What does your perfect Sunday look like?
Sundays are so sacred to me. I usually reserve my self-care for Sundays which can include a hike through the forest, a scenic drive, or enjoying my safe space with a jay in hand.
Do you ever use cannabis when making art?
Surprisingly, not as often as people would think. I usually medicate in the mornings to fully center myself before the day begins, so by the time I’m creating I am not so out of it that I get distracted. I can’t tell you how many hours I’ve lost looking for source material, there are just so many beautiful photos and if I’m not focused on what I’m looking for, it gets out of hand easy haha.

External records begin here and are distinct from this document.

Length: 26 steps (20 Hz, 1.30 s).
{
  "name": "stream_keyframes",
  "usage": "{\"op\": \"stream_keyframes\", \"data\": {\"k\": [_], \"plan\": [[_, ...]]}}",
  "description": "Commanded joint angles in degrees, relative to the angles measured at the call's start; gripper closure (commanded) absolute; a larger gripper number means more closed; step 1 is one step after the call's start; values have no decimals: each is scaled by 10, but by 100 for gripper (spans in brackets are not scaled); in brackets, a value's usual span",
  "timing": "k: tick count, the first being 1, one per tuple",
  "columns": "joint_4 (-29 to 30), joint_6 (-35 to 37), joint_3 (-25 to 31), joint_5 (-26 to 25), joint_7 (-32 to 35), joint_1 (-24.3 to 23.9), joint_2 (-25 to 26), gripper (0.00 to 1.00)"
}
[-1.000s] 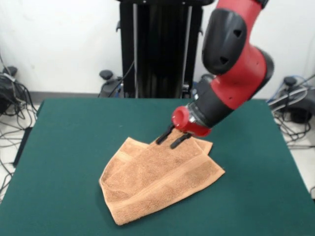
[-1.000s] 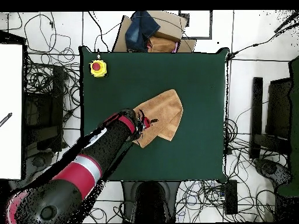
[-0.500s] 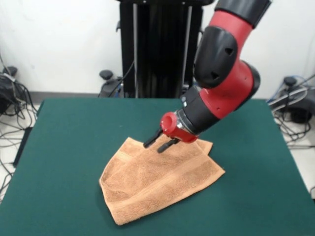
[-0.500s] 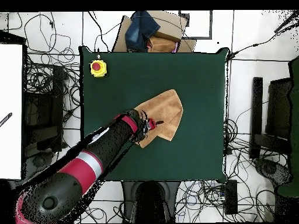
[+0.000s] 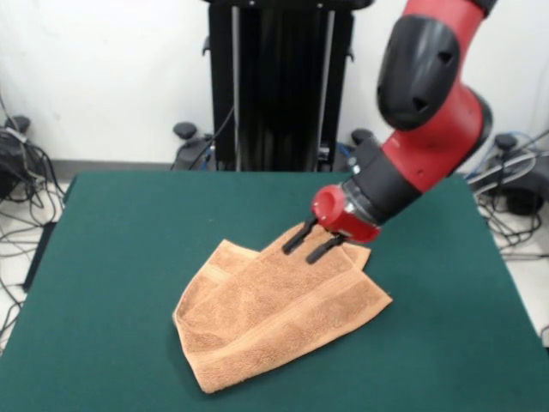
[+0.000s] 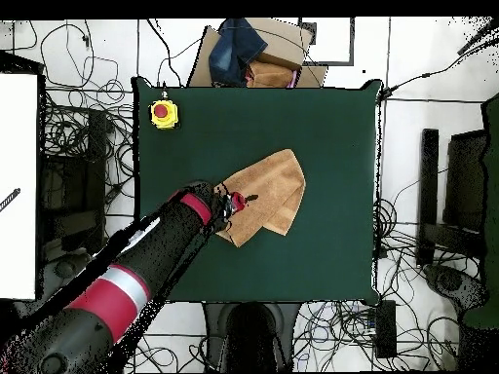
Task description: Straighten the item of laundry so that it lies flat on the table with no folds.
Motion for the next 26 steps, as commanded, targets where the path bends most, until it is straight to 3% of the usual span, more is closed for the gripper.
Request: {"op": "stream_keyframes", "data": {"k": [1, 18, 26], "plan": [[32, 43, 40, 48, 151, 25, -31, 0], [-33, 95, 28, 101, 174, 46, 99, 0], [-33, 93, 32, 118, 171, 48, 119, 0]]}}
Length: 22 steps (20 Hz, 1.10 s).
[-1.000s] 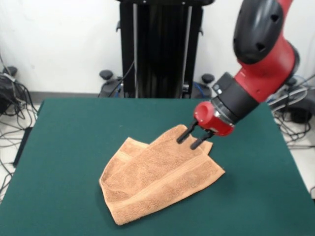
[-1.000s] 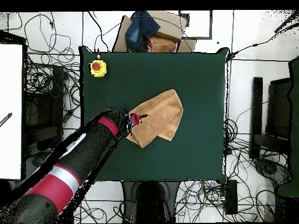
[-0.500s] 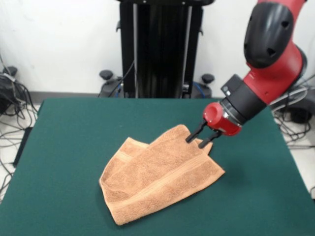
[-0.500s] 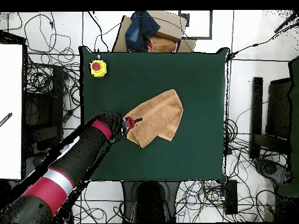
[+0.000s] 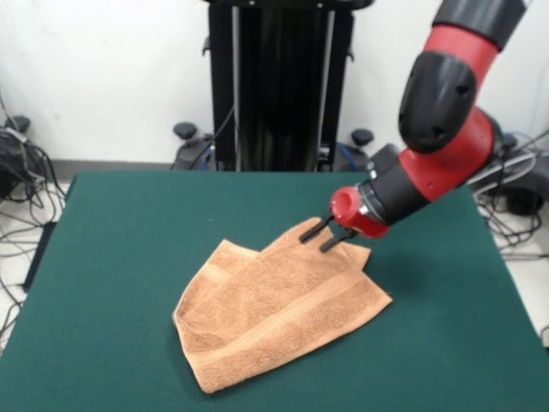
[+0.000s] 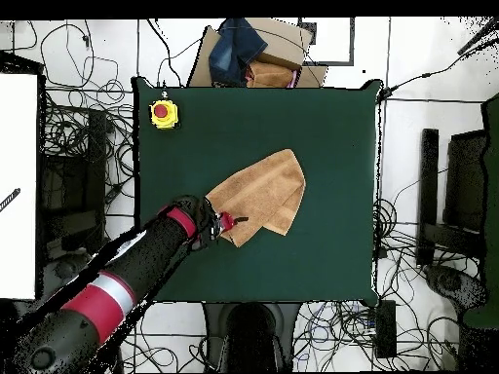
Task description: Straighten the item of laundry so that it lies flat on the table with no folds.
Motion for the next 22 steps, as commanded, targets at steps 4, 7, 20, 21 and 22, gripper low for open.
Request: {"op": "stream_keyframes", "data": {"k": [4, 7, 20, 21, 22], "plan": [[-13, 26, 39, 48, 163, 3, 31, 0], [11, 28, 46, 47, 155, 9, 7, 0], [63, 21, 59, 40, 143, 27, -42, 0], [61, 20, 58, 40, 145, 28, -40, 0], [55, 20, 56, 41, 147, 27, -33, 0]]}}
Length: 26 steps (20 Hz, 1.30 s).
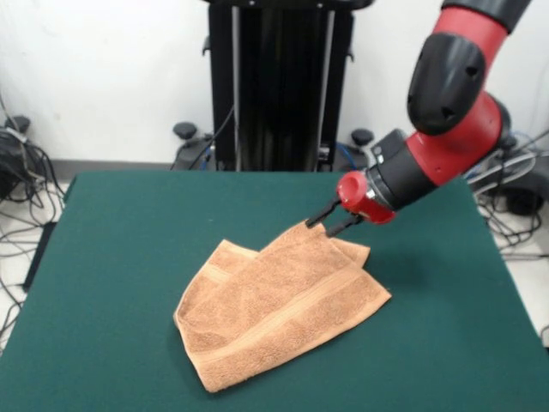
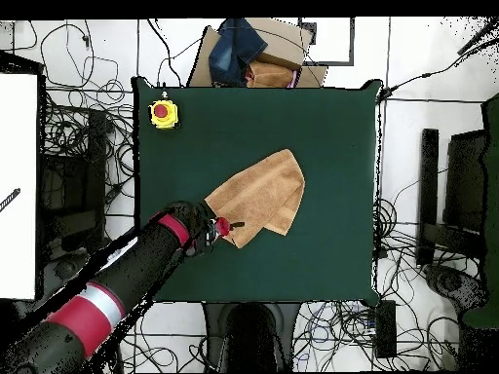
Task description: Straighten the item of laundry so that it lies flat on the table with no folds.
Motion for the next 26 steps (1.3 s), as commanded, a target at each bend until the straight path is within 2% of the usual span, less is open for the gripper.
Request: {"op": "stream_keyframes", "data": {"k": [1, 15, 26], "plan": [[16, 18, 54, 36, 149, 6, 2, 0], [-10, 18, 65, 52, 151, -3, 33, 0], [-45, 43, 48, 80, 179, 22, 82, 0]]}}
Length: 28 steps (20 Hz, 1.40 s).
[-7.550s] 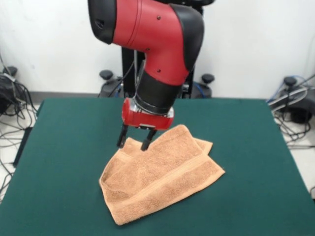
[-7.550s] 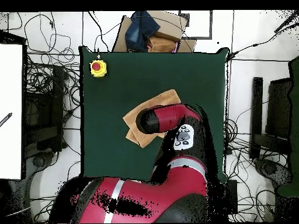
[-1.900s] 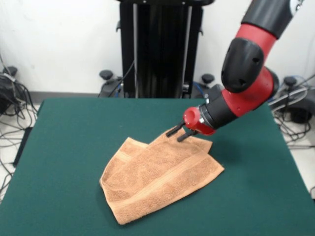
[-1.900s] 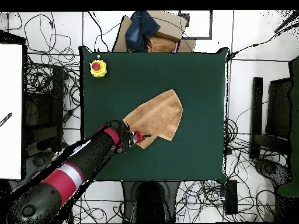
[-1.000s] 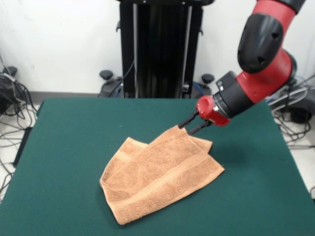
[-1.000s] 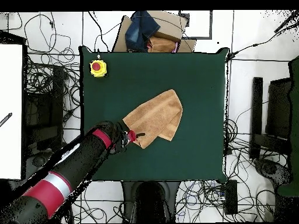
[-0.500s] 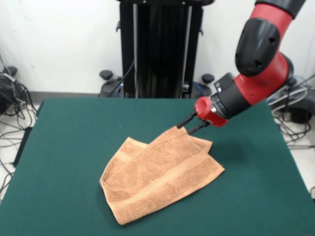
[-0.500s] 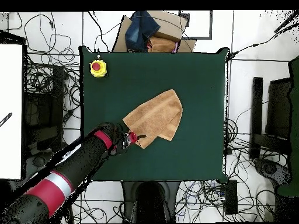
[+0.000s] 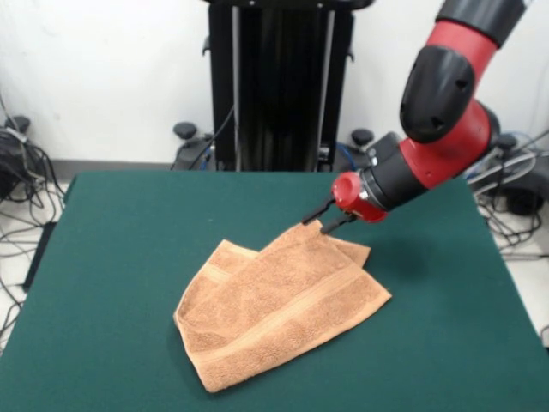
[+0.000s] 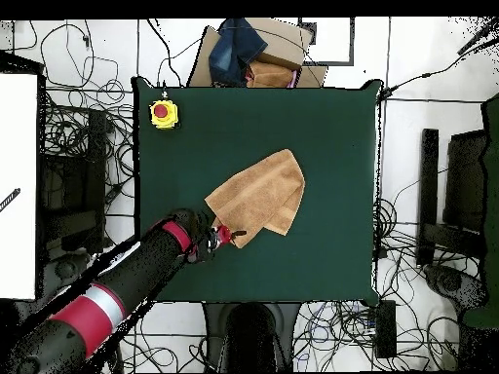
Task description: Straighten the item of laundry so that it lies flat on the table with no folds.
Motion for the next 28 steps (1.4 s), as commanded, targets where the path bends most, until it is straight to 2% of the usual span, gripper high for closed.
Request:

What’s your preferred consumption method? What activities do you enjoy pairing with your high?
Flower Power all the wayyyy. There’s nothing better than being outdoors when you are high and in the Pacific Northwest we are spoiled with endless possibilities.
If you could share a joint with any person alive or dead, who would it be and why?
Oh wow, that’s a toughie. I’m going to go back in time and say I’d share a joint with Frida Kahlo. Frida is definitely an inspiration when it comes to mixing political messages with artwork and I’m sure she would have a lot to say about what’s going on in the world today.
What gets you excited about the cannabis industry?
I get excited thinking about the opportunity we have to shape this industry unlike any industry we have seen before. While most signs point to cannabis being another capitalistic cash cow, I have faith that it’s still very young and malleable. If we get the right people in office and purchase from equitable companies, we might be able to turn this industry all the way around and create an open-market where anyone, regardless of color, class, or past-convictions could participate.
If you could give one piece of advice to the entire world, what would it be?
There’s so much to say, but it boils down to one thing: give love and receive love whenever you can.
What do you think the future of cannabis looks like?
In my mind I see farmer’s markets filled with dank, neighbors growing stalks of flower in their backyard, Black and Brown communities medicating without fear of prosecution, I see cannabis looking like just another plant.